Only the lines with the string "things" are needed; return each of them from the entries below.

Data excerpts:
--
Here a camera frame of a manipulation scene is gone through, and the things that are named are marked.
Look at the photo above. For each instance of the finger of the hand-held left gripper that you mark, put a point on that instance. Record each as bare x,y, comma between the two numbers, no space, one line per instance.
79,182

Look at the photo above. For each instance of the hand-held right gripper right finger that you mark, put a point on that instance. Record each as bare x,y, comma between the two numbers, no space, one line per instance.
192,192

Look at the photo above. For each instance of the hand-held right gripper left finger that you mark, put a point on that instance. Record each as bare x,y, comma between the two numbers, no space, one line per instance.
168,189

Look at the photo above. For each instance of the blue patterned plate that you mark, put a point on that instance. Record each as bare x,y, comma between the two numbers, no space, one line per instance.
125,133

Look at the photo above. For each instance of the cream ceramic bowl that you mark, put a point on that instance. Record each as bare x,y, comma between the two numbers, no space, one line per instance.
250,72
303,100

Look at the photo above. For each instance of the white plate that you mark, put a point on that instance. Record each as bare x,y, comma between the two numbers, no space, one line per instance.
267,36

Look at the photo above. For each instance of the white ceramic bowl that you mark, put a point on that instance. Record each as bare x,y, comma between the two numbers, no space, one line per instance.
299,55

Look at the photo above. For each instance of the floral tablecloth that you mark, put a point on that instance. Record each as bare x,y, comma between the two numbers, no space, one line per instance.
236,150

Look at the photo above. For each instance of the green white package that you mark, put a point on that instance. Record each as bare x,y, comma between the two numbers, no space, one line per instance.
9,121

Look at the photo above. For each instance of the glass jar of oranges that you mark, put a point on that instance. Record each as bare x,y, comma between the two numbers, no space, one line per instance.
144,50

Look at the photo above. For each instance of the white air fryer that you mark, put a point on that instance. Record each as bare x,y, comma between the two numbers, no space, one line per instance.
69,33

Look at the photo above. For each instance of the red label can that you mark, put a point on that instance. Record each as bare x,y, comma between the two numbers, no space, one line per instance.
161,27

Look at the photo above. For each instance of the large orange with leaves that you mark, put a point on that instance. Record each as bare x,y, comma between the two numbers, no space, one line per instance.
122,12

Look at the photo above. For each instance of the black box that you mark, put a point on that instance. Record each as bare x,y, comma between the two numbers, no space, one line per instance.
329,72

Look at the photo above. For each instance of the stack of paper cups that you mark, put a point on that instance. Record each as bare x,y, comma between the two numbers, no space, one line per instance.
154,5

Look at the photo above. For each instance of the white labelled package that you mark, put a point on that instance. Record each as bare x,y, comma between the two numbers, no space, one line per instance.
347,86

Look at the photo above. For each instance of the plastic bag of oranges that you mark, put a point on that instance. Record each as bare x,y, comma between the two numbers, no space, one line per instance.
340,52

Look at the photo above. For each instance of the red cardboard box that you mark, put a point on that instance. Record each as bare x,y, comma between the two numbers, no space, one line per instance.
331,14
--
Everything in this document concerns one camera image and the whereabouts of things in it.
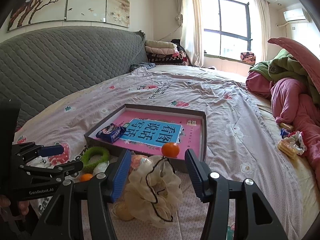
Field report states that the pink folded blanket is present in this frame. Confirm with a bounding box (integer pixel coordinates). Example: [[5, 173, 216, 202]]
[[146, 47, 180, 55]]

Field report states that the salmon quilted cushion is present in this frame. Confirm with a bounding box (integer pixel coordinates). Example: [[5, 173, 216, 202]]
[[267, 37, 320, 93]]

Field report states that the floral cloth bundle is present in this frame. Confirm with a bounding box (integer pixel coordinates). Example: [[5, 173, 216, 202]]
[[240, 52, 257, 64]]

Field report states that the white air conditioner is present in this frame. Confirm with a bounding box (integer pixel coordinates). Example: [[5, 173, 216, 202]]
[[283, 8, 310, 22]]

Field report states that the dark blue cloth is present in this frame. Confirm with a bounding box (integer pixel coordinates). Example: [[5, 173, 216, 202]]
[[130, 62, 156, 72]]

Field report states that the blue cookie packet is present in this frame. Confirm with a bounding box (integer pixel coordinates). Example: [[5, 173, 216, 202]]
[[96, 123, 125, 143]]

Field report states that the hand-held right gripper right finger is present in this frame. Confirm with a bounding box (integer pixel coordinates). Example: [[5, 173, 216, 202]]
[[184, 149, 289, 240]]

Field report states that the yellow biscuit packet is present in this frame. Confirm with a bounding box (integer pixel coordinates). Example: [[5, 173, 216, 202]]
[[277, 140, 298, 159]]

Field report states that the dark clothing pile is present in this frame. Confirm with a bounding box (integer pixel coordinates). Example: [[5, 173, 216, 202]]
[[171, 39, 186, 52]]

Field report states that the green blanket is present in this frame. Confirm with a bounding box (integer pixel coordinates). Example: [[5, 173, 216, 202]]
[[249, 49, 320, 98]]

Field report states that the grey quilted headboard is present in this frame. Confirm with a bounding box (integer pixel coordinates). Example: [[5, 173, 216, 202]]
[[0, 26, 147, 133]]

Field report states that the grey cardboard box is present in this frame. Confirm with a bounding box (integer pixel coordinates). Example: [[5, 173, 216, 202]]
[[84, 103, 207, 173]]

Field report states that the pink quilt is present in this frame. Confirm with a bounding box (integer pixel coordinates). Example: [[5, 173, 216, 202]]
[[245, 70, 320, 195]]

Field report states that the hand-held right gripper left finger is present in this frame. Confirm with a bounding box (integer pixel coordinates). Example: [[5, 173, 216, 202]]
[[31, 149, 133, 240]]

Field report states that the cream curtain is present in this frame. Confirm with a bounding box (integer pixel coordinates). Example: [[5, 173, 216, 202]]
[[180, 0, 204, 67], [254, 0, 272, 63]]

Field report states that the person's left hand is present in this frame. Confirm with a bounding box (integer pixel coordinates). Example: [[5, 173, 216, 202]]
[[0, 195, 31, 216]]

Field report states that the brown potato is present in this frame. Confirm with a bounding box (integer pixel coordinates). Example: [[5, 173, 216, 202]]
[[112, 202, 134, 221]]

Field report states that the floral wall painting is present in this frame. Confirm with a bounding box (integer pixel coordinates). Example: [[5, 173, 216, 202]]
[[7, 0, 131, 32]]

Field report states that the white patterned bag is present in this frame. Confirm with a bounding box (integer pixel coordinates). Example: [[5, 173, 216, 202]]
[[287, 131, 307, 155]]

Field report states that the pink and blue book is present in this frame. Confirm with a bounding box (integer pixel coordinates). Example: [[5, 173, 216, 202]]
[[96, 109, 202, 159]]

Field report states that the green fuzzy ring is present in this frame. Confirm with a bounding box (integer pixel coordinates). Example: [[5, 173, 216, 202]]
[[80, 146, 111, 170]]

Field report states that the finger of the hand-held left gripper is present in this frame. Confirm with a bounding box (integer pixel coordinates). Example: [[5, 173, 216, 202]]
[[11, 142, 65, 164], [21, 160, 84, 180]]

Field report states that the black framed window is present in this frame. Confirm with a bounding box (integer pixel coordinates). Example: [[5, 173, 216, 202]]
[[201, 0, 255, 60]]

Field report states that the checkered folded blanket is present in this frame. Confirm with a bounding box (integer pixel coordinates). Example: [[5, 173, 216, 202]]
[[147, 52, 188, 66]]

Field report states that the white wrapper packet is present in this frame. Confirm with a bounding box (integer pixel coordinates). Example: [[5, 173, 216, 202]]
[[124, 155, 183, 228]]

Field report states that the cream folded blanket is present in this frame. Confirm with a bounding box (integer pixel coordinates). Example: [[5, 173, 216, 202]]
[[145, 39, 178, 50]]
--
* RESPONSE:
Here a camera frame of a manipulation scene is gone through, and the things that are named are marked.
Everything in this document concerns one camera image and the whereabouts of things in it.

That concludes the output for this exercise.